On Jan. 30, pharmacy retail giant Walgreens Boots Alliance (NASDAQ:WBA) announced that it would be suspending its dividend as it tries to turn around its business. It’s horrible news for investors who have been relying on the high payout.
It wasn’t all that long ago that Walgreens had an impressive dividend growth streak that spanned decades, and now that streak is over and so is the dividend. The company says that the move is to “refine its capital allocation policy consistent with the company’s broader long-term turnaround efforts.”
But for investors who have been following the stock, it shouldn’t come as a huge surprise. Walgreens’ dividend wasn’t sustainable. The company is burning through cash, and it doesn’t have a lot of it to keep the cash burn going, and it’s struggling with profitability.
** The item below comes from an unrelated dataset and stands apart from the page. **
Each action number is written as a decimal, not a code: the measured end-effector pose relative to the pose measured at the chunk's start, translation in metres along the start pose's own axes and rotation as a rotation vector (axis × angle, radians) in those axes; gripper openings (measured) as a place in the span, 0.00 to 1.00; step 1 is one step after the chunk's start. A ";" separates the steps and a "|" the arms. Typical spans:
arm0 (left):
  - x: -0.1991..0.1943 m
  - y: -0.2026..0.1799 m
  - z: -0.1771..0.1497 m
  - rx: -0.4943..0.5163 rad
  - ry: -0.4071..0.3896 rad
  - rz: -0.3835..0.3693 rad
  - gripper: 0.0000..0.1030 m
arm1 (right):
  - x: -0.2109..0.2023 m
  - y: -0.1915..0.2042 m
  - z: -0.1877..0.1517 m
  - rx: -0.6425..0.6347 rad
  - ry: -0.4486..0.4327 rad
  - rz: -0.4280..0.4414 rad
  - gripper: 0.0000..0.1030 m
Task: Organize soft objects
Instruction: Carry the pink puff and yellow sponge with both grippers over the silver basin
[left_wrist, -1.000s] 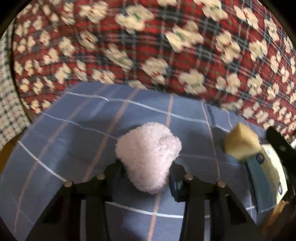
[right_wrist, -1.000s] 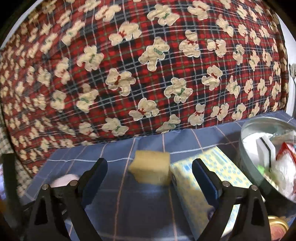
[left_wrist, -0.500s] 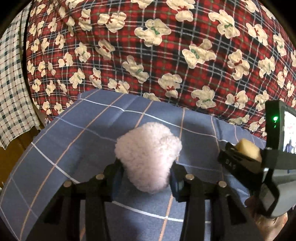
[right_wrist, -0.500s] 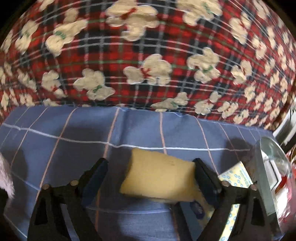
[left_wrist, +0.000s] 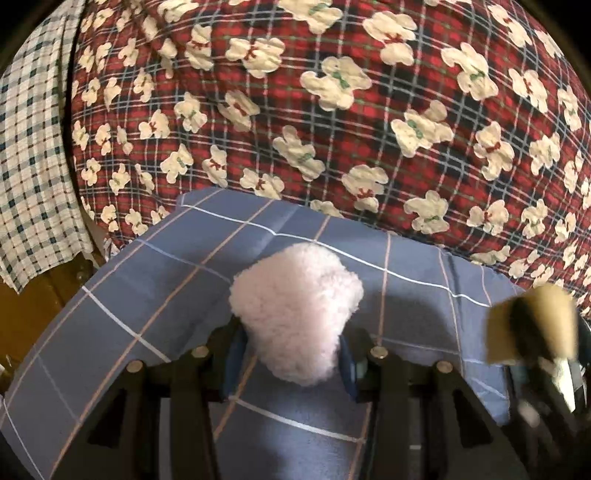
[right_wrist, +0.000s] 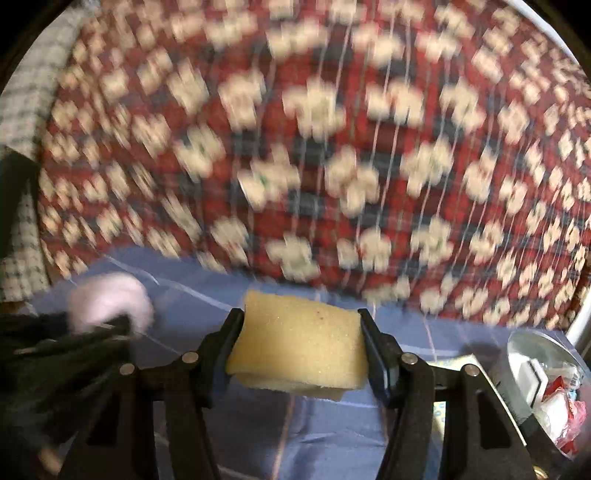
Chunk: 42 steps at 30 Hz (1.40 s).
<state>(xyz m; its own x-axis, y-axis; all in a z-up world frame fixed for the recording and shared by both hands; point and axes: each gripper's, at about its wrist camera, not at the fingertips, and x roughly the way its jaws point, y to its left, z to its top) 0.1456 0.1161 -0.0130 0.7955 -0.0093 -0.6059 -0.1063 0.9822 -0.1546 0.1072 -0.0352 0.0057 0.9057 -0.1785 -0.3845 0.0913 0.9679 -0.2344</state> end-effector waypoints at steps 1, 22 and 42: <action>0.000 0.000 0.000 0.000 -0.004 -0.003 0.42 | -0.018 0.000 -0.002 0.007 -0.072 0.020 0.61; -0.043 -0.048 -0.027 0.124 -0.175 -0.088 0.42 | -0.103 -0.051 -0.038 0.031 -0.276 0.021 0.61; -0.072 -0.073 -0.057 0.112 -0.171 -0.053 0.42 | -0.109 -0.079 -0.050 0.074 -0.230 0.083 0.62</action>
<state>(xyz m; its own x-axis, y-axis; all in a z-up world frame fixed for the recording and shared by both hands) 0.0618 0.0345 -0.0029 0.8890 -0.0394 -0.4562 -0.0017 0.9960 -0.0893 -0.0200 -0.1013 0.0213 0.9809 -0.0607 -0.1846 0.0347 0.9894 -0.1411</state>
The business has been in a dire situation for a while now and new CEO Tim Wentworth took over in October 2023 to help turn things around. One of the big moves he made early on was to slash the dividend in January 2024 and now a year later, the company has gone on to suspend it entirely.
This highlights just how challenging of a turnaround it is for Walgreens, and why investing in a company under such circumstances bears considerable risks. With the dividend suspended, investors have dumped this already struggling stock as many undoubtedly owned it for the payout.
Walgreens may look cheap amid the selloff but there are huge risks ahead for the business and investors should resist the temptation to buy. It’s an important example of why relying on dividend and not paying close attention to a company’s financial state can result in perilous results.